EL RELOJ
A LAS CUATRO
(Publicado en la edición vasca de El País, sábado 12 de julio de 1997)
Los escritores y los
periodistas, posiblemente de la mano de unas cuantas profesiones, forman una
rara subespecie acostumbrada a un trato obsesivo (pero también afectuoso) con
las palabras. Creen que éstas representan algún tipo de arma ante la realidad y
pueden incluso llegar a modificarla. No es ésa la fe ingenua en que las
palabras abanderen revoluciones o modifiquen sistemas económicos. Se trata de
aspiraciones mucho más modestas, pero por eso accesibles: convencer a una
persona (o al menos ayudarla, mediante la polémica, a forzar sus argumentos),
suscitar su ira, su compasión o su vergüenza.
Malamente cumplen las palabras, sin
embargo, esas vagas misiones. Cuando el terrorismo, como el culo de un enorme
elefante, lleva tantos años sentado sobre nuestras vidas y sobre nuestras
esperanzas, uno debe reconocer que esa rara gente que trata con las palabras ha
agotado ya los recursos de la retórica. No queda nada que decir. Menos en un
día como hoy, en que todos los relojes también darán las cuatro, y un tirano ha
dicho que eso será más importante que otras veces.
No es lo peor del terrorismo (ni
siquiera lo es) el ejercicio sistemático de la violencia. Dentro de cualquier
construcción ideológica, aquel que se halla persuadido de vivir en guerra hasta
puede imaginarse dentro de ella y comportarse en consecuencia. Lo peor del
terrorismo no es la violencia sino la falta de piedad, sentir al oído lúgubres
eslóganes, pronunciados con indignidad, como aquellos de “Ordóñez, devuelve la
bala” o “Aldaya, paga y calla”. Ningún soldado digno de ese nombre, ninguna
mano noble incluso al empuñar el arma, por brutal que sea el ejercicio de su
oficio, podría dejar de ver al enemigo con respeto.
Lo peor de una causa no es obrar en
virtud de la fuerza, por más que seamos muchos los que ya a priori renunciamos,
antes de emprender cualquier viaje, a tan pesadas alforjas.
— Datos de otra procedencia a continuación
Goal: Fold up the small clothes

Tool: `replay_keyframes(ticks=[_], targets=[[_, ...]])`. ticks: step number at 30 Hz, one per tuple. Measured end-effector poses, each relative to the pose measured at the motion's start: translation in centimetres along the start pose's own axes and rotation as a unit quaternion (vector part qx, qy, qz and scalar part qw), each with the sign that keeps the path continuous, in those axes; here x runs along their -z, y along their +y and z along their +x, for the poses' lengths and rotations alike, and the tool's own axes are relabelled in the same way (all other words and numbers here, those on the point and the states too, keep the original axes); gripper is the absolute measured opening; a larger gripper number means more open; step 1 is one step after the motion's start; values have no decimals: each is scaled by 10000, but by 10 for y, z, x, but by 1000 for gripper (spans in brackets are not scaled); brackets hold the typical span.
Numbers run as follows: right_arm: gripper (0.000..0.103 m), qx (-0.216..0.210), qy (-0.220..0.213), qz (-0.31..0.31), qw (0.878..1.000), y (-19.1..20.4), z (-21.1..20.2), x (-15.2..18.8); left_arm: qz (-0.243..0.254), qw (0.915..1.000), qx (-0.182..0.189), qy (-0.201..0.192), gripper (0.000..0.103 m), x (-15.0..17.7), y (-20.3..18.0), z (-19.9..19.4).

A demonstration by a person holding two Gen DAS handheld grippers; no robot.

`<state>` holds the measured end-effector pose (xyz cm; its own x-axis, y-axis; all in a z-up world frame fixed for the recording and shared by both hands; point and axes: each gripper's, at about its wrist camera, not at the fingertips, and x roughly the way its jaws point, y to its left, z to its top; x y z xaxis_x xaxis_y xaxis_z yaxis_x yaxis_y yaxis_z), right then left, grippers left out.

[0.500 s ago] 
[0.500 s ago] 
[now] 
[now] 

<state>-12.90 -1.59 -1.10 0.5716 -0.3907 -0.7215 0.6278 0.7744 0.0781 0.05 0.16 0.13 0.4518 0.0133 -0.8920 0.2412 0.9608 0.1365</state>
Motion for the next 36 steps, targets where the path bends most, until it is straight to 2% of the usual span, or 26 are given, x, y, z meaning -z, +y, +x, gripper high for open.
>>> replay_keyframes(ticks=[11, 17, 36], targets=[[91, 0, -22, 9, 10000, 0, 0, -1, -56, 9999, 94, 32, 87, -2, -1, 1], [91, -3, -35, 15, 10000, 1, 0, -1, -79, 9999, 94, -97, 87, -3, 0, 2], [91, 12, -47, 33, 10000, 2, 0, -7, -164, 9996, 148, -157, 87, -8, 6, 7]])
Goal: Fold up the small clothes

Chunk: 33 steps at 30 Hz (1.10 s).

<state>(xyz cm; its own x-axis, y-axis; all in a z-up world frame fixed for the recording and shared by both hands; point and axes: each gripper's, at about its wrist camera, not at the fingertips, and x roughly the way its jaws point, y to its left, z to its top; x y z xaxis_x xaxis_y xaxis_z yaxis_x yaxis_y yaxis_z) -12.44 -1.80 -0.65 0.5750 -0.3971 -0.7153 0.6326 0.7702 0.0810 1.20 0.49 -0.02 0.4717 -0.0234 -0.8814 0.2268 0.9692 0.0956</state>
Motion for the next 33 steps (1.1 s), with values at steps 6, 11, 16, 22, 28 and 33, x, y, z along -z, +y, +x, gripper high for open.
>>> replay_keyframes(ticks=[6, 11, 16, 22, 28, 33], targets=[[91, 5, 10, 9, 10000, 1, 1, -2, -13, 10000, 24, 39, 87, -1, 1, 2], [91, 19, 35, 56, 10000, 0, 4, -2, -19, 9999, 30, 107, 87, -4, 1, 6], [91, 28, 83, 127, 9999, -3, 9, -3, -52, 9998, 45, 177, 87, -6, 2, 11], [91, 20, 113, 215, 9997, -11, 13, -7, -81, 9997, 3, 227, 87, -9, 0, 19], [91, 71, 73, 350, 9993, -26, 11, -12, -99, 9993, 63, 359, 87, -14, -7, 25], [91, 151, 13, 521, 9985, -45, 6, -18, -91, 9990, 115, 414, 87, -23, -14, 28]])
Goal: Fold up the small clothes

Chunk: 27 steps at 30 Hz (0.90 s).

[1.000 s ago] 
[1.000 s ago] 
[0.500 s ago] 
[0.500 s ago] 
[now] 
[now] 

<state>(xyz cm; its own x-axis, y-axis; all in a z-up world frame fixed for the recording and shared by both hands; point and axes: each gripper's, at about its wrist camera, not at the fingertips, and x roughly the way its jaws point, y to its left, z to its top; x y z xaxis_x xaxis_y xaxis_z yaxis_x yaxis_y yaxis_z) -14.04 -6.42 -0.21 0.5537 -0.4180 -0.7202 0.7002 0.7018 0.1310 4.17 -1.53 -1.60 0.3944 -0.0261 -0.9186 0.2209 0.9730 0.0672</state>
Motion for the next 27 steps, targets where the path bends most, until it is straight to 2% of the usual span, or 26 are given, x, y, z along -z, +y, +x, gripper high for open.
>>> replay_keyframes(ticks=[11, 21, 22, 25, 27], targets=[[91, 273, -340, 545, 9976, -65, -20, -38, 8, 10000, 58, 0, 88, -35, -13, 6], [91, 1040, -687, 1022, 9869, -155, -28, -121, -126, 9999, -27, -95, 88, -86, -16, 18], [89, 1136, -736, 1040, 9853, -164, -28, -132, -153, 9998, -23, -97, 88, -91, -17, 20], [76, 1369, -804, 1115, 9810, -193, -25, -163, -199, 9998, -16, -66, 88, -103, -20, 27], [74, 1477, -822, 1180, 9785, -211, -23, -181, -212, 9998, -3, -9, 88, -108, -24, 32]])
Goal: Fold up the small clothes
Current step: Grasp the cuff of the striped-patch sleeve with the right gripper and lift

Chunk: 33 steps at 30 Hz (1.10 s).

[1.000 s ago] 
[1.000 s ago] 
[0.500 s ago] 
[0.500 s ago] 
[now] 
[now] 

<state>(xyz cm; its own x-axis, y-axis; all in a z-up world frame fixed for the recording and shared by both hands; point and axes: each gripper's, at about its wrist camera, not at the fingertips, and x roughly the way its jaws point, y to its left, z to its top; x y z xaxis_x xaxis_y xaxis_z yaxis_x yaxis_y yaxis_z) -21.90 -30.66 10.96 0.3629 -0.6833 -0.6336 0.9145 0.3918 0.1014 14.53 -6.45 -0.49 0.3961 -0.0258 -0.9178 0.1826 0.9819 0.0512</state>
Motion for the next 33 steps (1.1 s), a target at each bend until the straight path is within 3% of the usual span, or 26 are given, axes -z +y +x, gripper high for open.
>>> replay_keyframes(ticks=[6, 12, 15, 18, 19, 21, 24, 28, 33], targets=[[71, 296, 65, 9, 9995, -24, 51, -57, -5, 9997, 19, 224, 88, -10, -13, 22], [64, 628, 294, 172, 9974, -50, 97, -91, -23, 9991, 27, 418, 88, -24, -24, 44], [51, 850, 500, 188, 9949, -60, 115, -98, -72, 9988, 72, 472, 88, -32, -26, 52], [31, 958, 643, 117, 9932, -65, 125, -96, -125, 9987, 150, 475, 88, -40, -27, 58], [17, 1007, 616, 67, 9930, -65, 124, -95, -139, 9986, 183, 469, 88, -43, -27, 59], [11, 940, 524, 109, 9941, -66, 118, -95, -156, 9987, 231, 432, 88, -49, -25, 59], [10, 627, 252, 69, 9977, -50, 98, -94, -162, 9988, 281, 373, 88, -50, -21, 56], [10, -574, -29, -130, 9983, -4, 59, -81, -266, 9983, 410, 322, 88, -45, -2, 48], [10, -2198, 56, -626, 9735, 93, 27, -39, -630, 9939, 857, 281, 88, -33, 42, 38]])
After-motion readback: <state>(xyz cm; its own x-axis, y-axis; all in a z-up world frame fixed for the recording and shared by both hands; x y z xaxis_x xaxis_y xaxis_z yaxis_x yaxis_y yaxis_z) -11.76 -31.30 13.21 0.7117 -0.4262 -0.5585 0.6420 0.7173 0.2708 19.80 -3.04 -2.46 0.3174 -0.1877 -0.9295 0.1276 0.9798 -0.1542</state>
Lo peor es la
negritud moral, la perversión de comprometer la vida de una persona,
condicionarla a vagos acuerdos o desacuerdos políticos, a conflictos o
tratados, a decretos del Consejo de Ministros. Lo peor es el descenso moral, a
velocidad de vértigo, hasta el punto de despreciar al enemigo, aún en el caso
de aquellos felices de tenerlo, de disfrutarlo en casa.
En La vida de Brian, una
película corrosiva y disolvente, un patético grupo terrorista judío secuestraba
a la mujer de Poncio Pilato, y concedía a Roma 48 horas para desmontar el
Imperio. Pero no es momento de que las palabras indaguen en el sarcasmo. Si de
algo valieran hoy, sería para apelar a la íntima dignidad de todo ser humano, a
esa secreta resistencia, intuitiva, inevitable, frente a la degradación, por
muchos que sean los manuales ideológicos que uno se haya esforzado en devorar.
Sería bueno que las palabras también
movieran a la piedad, buscaran ese fondo de integridad que muy pocos seres
humanos pueden sacudirse. Sería bueno que las palabras, por una maldita vez,
valieran para algo. "Matar a un hombre es muy duro", dice el
magnífico guión de Sin perdón, "le quitas todo lo que tiene, y todo
lo que podría tener".
A veces uno piensa que la felicidad
no es algo tan inalcanzable como dicen, y que incluso determinados argumentos a
contrario sirven para descubrirla en los recodos más sencillos de la propia
biografía: la serena certidumbre de nunca haber matado. Y esa felicidad,
sencilla y vasta como todo el universo, puede reproducirse incluso de otro
modo: incluso renunciando a hacerlo una vez más.